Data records
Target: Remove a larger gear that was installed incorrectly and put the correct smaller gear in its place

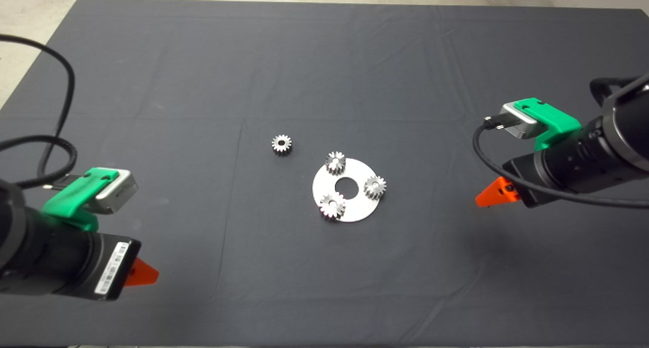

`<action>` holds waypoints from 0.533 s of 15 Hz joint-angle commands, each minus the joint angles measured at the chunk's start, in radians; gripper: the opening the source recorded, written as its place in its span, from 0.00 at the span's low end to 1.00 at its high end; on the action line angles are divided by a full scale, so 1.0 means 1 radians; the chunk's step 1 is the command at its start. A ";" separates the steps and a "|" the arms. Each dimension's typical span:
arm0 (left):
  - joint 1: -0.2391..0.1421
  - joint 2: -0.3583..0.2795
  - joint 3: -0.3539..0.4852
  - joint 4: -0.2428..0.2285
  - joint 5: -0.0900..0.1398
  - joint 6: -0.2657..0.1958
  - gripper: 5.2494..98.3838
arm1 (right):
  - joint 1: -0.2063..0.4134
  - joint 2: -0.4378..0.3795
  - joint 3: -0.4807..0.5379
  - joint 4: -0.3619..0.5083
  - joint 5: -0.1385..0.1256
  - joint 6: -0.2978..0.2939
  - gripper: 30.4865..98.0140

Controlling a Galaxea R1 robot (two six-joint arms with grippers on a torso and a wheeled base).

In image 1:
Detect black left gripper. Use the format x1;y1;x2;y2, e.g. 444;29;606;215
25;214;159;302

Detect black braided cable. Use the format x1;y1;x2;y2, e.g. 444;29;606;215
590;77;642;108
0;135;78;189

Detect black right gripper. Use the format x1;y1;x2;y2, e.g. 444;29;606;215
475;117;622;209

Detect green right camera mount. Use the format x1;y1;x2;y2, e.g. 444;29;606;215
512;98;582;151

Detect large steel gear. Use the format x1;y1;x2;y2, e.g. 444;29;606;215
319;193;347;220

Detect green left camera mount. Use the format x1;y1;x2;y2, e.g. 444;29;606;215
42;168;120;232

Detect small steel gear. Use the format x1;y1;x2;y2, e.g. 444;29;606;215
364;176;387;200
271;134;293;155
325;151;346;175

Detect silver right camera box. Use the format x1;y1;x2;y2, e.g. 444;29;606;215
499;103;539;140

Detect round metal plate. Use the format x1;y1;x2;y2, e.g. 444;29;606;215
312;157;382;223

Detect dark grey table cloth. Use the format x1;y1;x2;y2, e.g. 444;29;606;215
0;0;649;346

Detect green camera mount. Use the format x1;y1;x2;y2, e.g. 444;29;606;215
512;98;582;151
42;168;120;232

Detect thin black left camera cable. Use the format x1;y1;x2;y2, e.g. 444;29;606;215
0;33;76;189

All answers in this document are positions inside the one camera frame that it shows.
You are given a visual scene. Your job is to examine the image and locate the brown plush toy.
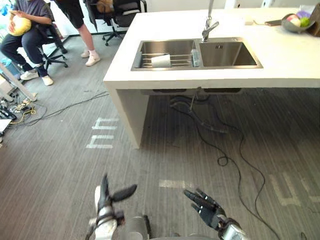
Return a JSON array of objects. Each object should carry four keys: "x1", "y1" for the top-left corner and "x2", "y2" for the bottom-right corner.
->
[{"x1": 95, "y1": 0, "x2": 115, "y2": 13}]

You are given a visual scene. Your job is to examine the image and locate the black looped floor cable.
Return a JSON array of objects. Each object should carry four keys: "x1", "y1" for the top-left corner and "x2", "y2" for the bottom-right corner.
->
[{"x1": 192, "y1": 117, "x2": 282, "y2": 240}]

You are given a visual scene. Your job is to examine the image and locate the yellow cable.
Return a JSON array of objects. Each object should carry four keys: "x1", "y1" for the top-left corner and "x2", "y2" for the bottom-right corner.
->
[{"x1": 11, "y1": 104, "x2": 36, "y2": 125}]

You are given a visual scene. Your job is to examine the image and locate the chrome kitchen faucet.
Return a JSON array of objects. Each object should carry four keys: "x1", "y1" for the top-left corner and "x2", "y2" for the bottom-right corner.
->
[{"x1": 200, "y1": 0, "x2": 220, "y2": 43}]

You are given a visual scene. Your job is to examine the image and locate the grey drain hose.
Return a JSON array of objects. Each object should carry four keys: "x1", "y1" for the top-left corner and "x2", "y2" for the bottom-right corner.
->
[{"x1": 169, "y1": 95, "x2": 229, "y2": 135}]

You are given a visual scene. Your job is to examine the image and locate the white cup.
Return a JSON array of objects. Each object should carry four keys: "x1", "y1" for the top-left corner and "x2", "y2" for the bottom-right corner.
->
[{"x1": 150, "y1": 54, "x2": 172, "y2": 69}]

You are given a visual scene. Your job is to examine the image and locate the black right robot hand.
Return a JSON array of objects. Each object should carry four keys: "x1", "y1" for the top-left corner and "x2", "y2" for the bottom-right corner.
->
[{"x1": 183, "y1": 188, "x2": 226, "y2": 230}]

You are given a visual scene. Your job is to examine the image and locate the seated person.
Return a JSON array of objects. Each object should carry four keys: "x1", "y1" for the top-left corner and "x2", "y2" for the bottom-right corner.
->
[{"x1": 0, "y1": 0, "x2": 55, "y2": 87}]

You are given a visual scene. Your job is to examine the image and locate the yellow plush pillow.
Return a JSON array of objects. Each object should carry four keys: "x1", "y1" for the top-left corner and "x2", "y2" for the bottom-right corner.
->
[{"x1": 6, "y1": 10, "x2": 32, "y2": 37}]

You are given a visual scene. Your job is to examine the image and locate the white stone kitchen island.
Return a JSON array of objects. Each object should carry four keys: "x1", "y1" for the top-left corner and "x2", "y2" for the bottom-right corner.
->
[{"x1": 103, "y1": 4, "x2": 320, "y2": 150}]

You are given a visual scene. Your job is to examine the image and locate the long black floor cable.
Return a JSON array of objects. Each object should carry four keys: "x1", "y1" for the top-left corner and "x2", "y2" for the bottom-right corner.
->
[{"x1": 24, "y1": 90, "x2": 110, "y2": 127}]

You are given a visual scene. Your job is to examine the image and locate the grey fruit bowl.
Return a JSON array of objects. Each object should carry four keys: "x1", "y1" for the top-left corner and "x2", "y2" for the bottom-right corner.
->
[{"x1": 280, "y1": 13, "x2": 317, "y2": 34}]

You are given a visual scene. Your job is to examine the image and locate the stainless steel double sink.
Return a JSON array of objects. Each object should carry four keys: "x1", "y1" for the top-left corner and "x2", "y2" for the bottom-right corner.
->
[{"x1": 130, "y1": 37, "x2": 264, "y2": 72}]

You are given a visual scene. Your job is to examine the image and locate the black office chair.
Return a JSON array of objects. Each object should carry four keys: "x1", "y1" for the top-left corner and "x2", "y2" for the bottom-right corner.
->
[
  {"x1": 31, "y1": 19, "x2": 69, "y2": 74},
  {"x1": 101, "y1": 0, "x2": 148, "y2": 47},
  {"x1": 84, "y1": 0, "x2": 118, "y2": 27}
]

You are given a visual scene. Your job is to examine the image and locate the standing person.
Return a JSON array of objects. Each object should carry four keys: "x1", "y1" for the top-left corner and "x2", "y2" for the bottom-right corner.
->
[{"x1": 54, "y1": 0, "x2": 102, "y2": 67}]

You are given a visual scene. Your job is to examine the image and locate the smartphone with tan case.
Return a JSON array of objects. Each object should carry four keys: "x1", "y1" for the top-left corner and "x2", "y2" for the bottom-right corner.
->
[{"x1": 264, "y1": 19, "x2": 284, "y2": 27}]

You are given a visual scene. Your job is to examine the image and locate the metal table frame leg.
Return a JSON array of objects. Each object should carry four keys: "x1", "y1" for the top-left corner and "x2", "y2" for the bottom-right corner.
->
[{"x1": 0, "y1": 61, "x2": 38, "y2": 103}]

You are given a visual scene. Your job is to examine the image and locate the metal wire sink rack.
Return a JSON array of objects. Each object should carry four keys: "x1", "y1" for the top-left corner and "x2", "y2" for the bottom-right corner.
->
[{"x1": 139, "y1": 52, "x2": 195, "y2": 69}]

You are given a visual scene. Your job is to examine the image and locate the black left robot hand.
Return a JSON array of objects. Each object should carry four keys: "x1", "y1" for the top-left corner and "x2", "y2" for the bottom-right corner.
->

How to complete this task - Give the number of lines in the data that contain "sink", with no other words.

Written response - 2